Ann Althouse said...

"Meyer was 1923--Pierce was 1925."

Thanks. Typo fixed.

Calypso Facto said...

But but but ... school choice has a substantial affect on commerce!

chuck b. said...

"Yes, ironically, that is a completely conservative case that lays the groundwork for modern-day abortion rights."

They cite statutes or the Constitution at the link then? Where are the fundamental theories of liberty about school choice enumerated? Sounds like they went looking in the penumbras of the Declaration of Independence to me. :)

Richard Dolan said...

"Standardize its children".

Orwellian turn of phrase before anyone had heard of Orwellian.

jaed said...

Orwell wasn't exactly writing in a vacuum. A lot fo the thinking he was reacting against in 1984 was very popular in the 1920s and early 1930s.

amp21s said...

"[T]hose who nurture him and direct his destiny have the right, coupled with the high duty, to recognize and prepare him for additional obligations."

The hot topic now in education seems to be closing the "achievement gap" and that quote supra really relates to who should be closing that gap.

Synova said...

This judgment is a huge thing in the homeschool community.

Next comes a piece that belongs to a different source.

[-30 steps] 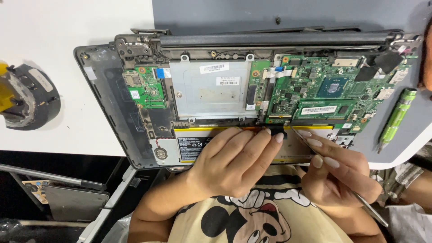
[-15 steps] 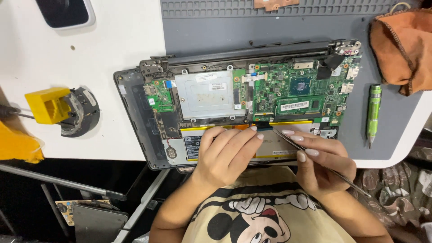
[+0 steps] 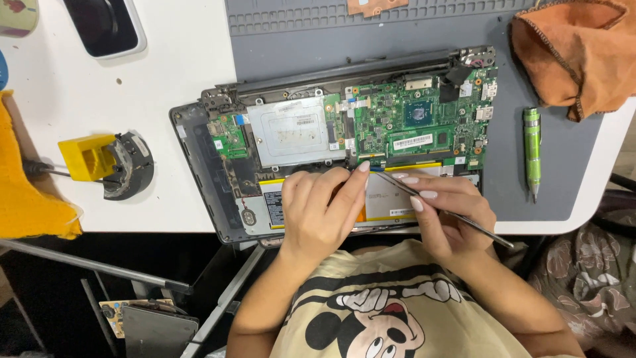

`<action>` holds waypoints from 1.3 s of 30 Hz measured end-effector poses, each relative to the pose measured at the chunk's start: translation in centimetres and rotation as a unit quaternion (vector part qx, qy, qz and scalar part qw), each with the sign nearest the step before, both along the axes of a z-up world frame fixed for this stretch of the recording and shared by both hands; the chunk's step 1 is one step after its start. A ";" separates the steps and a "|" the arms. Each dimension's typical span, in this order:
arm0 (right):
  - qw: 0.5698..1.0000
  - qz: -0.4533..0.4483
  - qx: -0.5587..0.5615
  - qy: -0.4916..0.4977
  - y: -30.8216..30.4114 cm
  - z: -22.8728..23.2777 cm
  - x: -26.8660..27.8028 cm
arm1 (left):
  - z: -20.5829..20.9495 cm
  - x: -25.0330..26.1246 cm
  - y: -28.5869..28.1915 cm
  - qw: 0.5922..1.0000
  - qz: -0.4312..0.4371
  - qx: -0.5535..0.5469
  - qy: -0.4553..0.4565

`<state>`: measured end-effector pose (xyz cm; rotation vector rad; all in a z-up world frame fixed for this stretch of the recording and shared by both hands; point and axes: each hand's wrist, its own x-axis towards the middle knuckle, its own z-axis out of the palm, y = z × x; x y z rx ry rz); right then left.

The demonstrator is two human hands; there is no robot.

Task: The person uses tweezers to carefully remove a small black component from the motherboard of a disassembled laptop. They then use the tweezers to lift and peel back a white protective sticker covering the battery area, revealing the orange battery underneath.

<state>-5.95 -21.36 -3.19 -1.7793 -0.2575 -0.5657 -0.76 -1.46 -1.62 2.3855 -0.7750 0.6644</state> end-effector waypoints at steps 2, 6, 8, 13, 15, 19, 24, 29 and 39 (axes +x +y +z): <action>1.000 0.003 -0.004 0.004 -0.1 0.2 -0.1 | 0.0 -0.1 0.0 1.000 0.001 0.013 0.001; 1.000 0.000 -0.011 0.018 -0.2 0.3 0.0 | -0.3 -0.3 -0.2 1.000 0.002 0.027 -0.005; 1.000 0.002 -0.002 0.014 0.0 0.5 0.1 | -0.3 -0.3 -0.3 1.000 0.004 0.029 -0.011; 1.000 -0.009 0.005 0.013 -0.3 -0.1 0.0 | 0.0 -0.2 -0.4 0.998 0.014 0.043 -0.033; 1.000 -0.025 0.001 0.014 -0.6 -0.3 -0.2 | 0.0 -0.3 -0.4 0.998 0.017 0.041 -0.037; 0.991 -0.090 0.037 0.091 0.6 1.1 -0.9 | 0.4 -0.7 -0.1 0.997 0.015 0.070 0.021; 0.989 -0.087 0.030 0.118 0.7 1.3 -1.1 | 0.8 -0.6 -0.2 0.998 0.018 0.060 0.018; 0.990 -0.069 -0.006 0.125 0.5 1.4 -0.9 | 0.9 -0.7 0.0 0.997 0.027 0.067 0.035; 0.990 -0.053 -0.020 0.133 0.6 1.5 -0.6 | 1.1 -0.7 0.2 0.994 0.037 0.015 0.102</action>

As I understand it, Oregon really was trying to "standardize our children" in the face of Catholic immigration and Catholic school instruction.

Mary said...

Spot on, Synova.

Which is why they should have waited, and gone with the First Amendment justification to get to the same end result...

Freeman Hunt said...

Universal vouchers.

peter hoh said...

Some have suggested that the first experiment with universal vouchers was the GI Bill.

From those who benefited, I hear the GI Bill was a resounding success. I'm not sure that federal involvement in higher education has ever surpassed that initial achievement. It's not for trying (and spending), of course.